TRY IT:
Give back exactly the lines of the material below that start at the line containing "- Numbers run" and end at the line containing "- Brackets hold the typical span", and no others.

════

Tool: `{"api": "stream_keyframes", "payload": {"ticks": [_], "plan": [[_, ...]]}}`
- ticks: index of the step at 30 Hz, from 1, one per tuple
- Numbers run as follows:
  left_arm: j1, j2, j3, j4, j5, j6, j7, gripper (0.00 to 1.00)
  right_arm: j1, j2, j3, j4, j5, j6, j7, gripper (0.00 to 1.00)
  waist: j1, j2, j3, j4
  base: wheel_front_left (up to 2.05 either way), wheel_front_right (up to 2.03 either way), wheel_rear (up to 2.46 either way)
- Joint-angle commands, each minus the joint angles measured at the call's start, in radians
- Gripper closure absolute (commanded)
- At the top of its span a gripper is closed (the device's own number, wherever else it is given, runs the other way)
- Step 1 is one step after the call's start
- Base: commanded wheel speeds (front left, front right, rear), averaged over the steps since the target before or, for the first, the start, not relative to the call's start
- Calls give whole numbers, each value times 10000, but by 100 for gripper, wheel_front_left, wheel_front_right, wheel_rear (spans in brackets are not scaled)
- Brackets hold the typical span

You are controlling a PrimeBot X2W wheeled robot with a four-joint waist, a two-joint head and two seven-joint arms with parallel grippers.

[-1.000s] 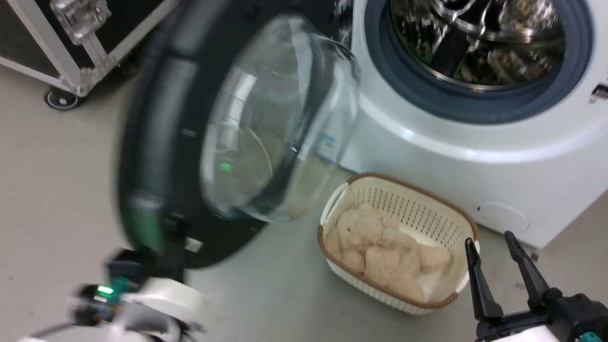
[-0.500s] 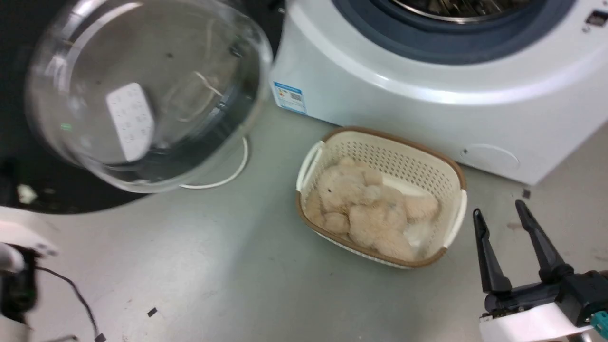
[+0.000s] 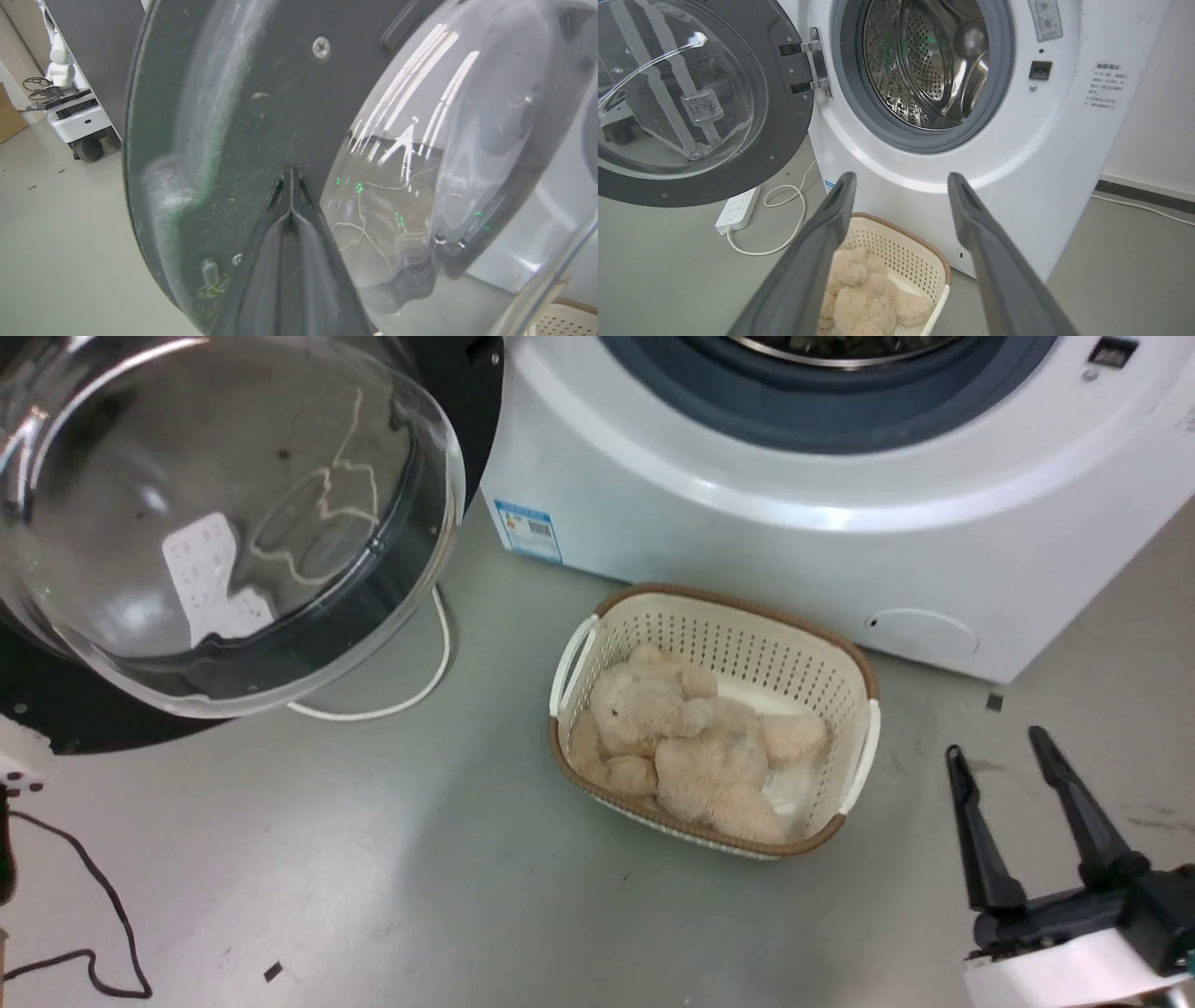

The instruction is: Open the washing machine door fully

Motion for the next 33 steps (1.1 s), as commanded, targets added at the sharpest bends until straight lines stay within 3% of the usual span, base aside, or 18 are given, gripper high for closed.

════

ANSWER BELOW:
- Numbers run as follows:
  left_arm: j1, j2, j3, j4, j5, j6, j7, gripper (0.00 to 1.00)
  right_arm: j1, j2, j3, j4, j5, j6, j7, gripper (0.00 to 1.00)
  waist: j1, j2, j3, j4
  base: wheel_front_left (up to 2.05 either way), wheel_front_right (up to 2.03 either way), wheel_rear (up to 2.46 either way)
- Joint-angle commands, each minus the joint angles measured at the call's start, in radians
- Gripper closure absolute (commanded)
- At the top of its span a gripper is closed (the device's own number, wherever else it is given, runs the other way)
- Step 1 is one step after the call's start
- Base: commanded wheel speeds (front left, front right, rear), averaged over the steps since the target before or, for the first, the start, not relative to the call's start
- Calls give whole numbers, each value times 10000, but by 100 for gripper, wheel_front_left, wheel_front_right, wheel_rear (spans in brackets are not scaled)
- Brackets hold the typical span

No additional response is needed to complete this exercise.